Mientras vas leyendo, se te instala inevitablemente un intenso dolor en el interior. La mente dibuja decenas de escenarios, sugeridos por los testimonios, que te sobrecogen. ¿Cómo se pudo llegar a esos niveles de desprecio por la vida humana? ¿Qué neuronas dirigen el cerebro del soldado-asesino, que mata a la madre en presencia del niño o de la niña? ¿Cómo se convierte un supuesto ser humano en una máquina de matar de manera despiadada?... Y así te vas haciendo preguntas constantemente... Sabiendo que no estamos hablando solo de algo que pasó en un momento determinado, sino que, con posterioridad, con motivo de otras guerras y otros conflictos siguió y sigue pasando en diferentes partes del mundo. Aquellas personas vieron destruida su casa, su forma de vida, e incluso ésta, de un día para otro.
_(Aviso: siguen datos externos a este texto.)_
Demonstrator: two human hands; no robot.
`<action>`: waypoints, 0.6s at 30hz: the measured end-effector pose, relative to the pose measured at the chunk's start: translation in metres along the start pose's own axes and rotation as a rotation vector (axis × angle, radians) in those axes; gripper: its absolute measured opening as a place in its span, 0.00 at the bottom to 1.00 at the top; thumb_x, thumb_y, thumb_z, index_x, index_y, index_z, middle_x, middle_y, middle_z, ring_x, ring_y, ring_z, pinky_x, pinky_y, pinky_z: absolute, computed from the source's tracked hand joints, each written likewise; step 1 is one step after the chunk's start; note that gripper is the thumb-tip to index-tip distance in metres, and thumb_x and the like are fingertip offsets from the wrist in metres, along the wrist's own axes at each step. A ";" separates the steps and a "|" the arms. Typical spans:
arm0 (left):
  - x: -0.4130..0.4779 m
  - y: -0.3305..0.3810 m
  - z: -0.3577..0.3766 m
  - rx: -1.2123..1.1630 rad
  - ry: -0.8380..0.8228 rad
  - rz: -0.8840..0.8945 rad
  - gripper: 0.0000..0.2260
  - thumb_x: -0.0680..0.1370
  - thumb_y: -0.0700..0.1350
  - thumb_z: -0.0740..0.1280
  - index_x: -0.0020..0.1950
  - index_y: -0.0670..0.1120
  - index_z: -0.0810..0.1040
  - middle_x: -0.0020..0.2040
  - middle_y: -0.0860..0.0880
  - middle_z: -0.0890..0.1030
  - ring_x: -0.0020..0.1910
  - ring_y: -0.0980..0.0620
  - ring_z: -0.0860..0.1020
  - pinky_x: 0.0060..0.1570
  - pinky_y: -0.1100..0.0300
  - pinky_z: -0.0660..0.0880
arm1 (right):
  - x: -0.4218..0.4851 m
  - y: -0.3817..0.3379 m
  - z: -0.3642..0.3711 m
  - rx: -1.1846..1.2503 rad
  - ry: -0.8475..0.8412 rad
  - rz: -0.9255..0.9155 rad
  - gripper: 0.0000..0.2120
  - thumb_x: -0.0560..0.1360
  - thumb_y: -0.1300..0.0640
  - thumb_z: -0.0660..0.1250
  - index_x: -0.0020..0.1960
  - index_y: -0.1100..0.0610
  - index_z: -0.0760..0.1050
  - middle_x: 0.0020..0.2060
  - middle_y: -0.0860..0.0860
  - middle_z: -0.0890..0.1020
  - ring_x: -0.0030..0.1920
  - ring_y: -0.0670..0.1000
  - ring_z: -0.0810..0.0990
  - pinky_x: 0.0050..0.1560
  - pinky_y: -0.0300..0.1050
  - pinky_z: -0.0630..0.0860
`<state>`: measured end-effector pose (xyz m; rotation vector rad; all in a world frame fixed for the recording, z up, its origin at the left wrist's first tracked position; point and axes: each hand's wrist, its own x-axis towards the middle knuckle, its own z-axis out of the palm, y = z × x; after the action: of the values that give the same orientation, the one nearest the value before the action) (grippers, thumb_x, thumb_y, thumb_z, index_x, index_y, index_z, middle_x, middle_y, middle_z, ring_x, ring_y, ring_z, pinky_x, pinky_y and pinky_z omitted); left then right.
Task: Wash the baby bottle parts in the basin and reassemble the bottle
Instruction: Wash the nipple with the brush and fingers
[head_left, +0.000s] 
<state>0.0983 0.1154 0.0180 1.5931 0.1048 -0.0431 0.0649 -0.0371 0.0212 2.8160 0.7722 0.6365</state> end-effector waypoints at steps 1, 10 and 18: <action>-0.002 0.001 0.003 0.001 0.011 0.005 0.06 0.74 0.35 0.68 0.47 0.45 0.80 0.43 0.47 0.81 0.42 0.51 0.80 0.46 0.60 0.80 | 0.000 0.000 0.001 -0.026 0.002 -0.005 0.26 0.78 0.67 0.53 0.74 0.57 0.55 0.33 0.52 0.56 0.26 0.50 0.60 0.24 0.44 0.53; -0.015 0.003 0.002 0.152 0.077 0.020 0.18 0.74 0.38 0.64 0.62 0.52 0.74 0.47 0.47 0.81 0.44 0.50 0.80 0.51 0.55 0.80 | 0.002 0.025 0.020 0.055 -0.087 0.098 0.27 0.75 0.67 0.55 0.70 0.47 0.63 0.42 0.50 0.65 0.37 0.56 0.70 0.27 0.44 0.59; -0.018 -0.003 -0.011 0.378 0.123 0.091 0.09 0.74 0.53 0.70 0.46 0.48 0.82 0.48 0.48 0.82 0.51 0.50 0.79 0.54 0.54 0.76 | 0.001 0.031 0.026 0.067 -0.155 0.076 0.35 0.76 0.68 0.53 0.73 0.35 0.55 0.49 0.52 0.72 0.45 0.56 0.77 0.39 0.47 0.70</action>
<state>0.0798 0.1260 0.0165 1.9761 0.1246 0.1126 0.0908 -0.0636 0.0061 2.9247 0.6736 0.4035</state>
Toda la felicidad acumulada y vivida, se disipó en el aire como una fugaz humareda, como un soplo, como un sueño del que ya nunca despertaron.

Y aquí, unos fragmentos del centenar de testimonios:

-       Vania tenía cinco años: “... Quemaron nuestra aldea. Las bombas destruyeron el cementerio. Fuimos corriendo: los muertos estaban fuera de las tumbas..., como si los hubieran vuelto a matar... Vimos a nuestro abuelo, había muerto hacía poco. Hubo que volver a enterrarlos...

Durante la guerra, nosotros jugábamos a la “guerra”... Jugábamos a “rusos y alemanes”. Combatíamos, hacíamos prisioneros. Fusilábamos. Nos poníamos cascos de soldados en la cabeza, de los nuestros o de los alemanes; los cascos estaban tirados por todos lados, en el bosque, en el campo. Nadie quería hacer de alemán, hasta nos peleábamos por ello. Jugábamos en las trincheras y en los blindajes de verdad. Luchábamos a palos, cuerpo a cuerpo. Y nuestras madres nos reñían...”

 

-       Lena contaba siete años: “... ¿Hacia dónde vamos? Por las conversaciones de los mayores he comprendido que nos transportan a Alemania. Recuerdo mis pensamientos: <¿Para qué me querrán los alemanes? Yo soy muy pequeña... ¿Qué haré allí?> Cuando oscurece, las mujeres me llaman para que me acerque a la puerta del vagón y me empujan fuera: <¡Corre! A lo mejor te salvas>

Caí en una zanja, me quedé dormida allí mismo. Hacía frío, soñaba con que mi madre me arropaba con algo cálido y me decía palabras cariñosas. Toda la vida el mismo sueño...” (Leyendo este testimonio, uno se acuerda del libro “La Historia de Erika”, de Ruth Vander Zee y Roberto Innocenti, publicado por Kalandraka: http://www.kalandraka.com/en/colections/collection-name/book-details/ver/la-historia-de-erika/)

 

-       Iura tenía entonces ocho años y recuerda: “Vi cosas que no se deben ver... Cosas que un ser humano no debe ver. Y las vi siendo un niño.

Vi cómo un soldado corría y de pronto parecía que tropezaba... Caía al suelo. Estaba un buen rato rasgando la tierra, como si la abrazara... Vi cómo cruzaban nuestra aldea los prisioneros de guerra, los soldados soviéticos... Llevaban los capotes desgarrados y chamuscados. Allí donde paraban a pasar la noche, los árboles se quedaban sin corteza: la arrancaban a mordiscos. En lugar de comida, les lanzaban un caballo muerto. Lo despedazaban con las uñas y los dientes. Vi como una noche un tren alemán descarriló y ardió. A la mañana siguiente, los alemanes pusieron sobre los raíles a todos los trabajadores del ferrocarril; luego hicieron pasar una locomotora por encima de sus cuerpos...

Es éste un libro que empieza mal y termina mal, pero es un libro necesario: un inventario de la brutalidad, de los peores instintos del ser humano; también de actos de amor y solidaridad entre quienes se veían envueltos en aquella sangría desmedida y sentían la necesidad de ayudarse y juntarse con los vivos, con los supervivientes, para lograr la fuerza necesaria y las razones para no enloquecer y seguir existiendo. El lector termina exhausto y dolorido, como no puede ser de otro modo, pero agradecido a Svetlana Alexiévich por este trabajo de recopilación y por dar la voz –sin añadir ella nada- a algunos de los protagonistas de aquellos hechos que causaron tanta muerte y desolación en la mayor parte de Europa.